The Soldier had become aware of a wetness between her legs during the transport to the party. She knew that sometimes, coming out of cryostasis, her body was incontinent because she was too cold and disoriented to control it. But that should not be the case now. The Soldier had shifted in her seat, tugging on her skirt so that the back of it was bunched up behind her rather than spread out below her legs. She could not risk soiling it and drawing unwanted attention to herself once they arrived. Her handler looked at her but said nothing.

When they reached the destination, the Soldier slipped into the bathroom.

Beneath her hose, the underwear was dotted with blood. More came away on the toilet paper she used to wipe between her legs.

She was injured. She was _bad_. She was HYDRA’s property, theirs to use as they pleased, and somehow, she had damaged herself. She had jeopardized the whole mission. She was so bad. So stupid.

The Soldier couldn’t tell her handler. If she had to be rushed back to the base for treatment, the mission would fail. This was her first time serving the will of HYDRA. She couldn’t ruin the mission.

Frantic, the Soldier tried to staunch the flow of blood. She took the toilet tissue, first trying to stick it inside herself. It hardly seemed secure, so she wrapped it around the underwear again and again, until she was satisfied no blood would seep through. She willed her expression back to a pleasant nothingness and returned to the party.

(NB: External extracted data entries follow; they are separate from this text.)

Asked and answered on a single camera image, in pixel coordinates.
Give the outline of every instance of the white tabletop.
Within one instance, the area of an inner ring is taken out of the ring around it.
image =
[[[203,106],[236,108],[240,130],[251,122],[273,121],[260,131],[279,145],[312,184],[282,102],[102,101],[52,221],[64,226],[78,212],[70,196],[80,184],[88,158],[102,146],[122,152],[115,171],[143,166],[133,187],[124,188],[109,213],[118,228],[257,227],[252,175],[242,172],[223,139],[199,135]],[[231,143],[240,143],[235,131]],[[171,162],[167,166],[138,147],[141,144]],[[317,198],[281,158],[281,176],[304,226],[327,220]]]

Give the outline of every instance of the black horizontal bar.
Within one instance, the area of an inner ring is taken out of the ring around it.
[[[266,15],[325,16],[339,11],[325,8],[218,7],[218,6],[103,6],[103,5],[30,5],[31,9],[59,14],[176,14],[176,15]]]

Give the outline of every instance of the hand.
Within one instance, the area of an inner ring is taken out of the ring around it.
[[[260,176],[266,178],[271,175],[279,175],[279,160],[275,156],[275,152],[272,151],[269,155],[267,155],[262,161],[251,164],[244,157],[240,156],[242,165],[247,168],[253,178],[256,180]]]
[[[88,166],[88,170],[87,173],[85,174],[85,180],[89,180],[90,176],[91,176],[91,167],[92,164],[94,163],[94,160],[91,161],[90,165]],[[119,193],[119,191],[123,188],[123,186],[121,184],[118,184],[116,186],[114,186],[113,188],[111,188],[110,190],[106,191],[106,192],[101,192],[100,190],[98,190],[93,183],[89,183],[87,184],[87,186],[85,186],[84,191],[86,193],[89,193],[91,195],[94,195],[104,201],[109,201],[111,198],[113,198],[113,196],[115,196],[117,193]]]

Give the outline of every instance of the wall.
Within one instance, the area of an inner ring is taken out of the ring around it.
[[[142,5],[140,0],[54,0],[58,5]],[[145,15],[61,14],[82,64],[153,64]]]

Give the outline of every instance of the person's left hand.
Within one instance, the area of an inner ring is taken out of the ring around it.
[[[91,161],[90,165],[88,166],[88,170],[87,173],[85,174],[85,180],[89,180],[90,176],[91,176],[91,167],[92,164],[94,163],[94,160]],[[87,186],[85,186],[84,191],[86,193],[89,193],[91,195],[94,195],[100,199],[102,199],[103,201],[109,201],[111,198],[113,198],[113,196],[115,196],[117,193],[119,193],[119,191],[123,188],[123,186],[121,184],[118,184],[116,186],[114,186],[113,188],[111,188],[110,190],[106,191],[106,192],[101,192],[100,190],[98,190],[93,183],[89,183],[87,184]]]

The mission went well. The Soldier danced with the target and the dancing felt nice. The target gave her a bubbly drink that made her think of raisins, even though she wasn’t sure what the word “raisin” meant. She shot the man just as he was trying to slide the dress off her shoulder, right as his eyes were widening at the scar tissue. The blood had not been a problem.

Until she was back with the Secretary.

“You’ve performed flawlessly,” the Secretary had said.

Flawlessly. There was a tingle through the Soldier’s lips as though her mouth wanted to pull up at the corners. The Secretary’s mouth was like that. He was smiling. The Soldier liked his smile very much. He beckoned her to his desk and the Soldier walked forward. She was designed to feel content when she had been good. She was being good now.

The Soldier had stopped a foot away from the desk. Handlers did not like it when their weapons stood too close. But the Secretary had put his hand on her hip, and then further behind her, pulling her closer. “I don’t bite,” he’d said, still smiling. His fingers were pressing in.

Then the smile faded and he drew back.

There was a tint of red on his fingertips.

The Soldier’s stomach plummeted as she realized her bandaging had been insufficient. The Secretary frowned, ordered her to turn, and the revolted noise he made when she obeyed confirmed that blood had leaked through her skirt.

“Disgusting,” said the Secretary, wiping his hands on a handkerchief. He wasn’t looking at her anymore. He certainly wasn’t smiling. “Take her to Medical.”

And the handler had. The Soldier wished she could just be frozen, hidden in the ice. Maybe there her face wouldn’t burn so much. But it wasn’t her place to want.

The doctor was thin and old, with cold hands and a stare that felt as if it could see through to her organs. He dismissed the handler and had her lie upon a low examination table, feet in stirrups, as he pulled the tissue paper out of her. “You tried to stop the bleeding?”

The Soldier nodded. The motion tugged on the hair pinned between her shoulders and the table.

She could hear the sound of a zipper in the quiet of the room. She didn’t understand.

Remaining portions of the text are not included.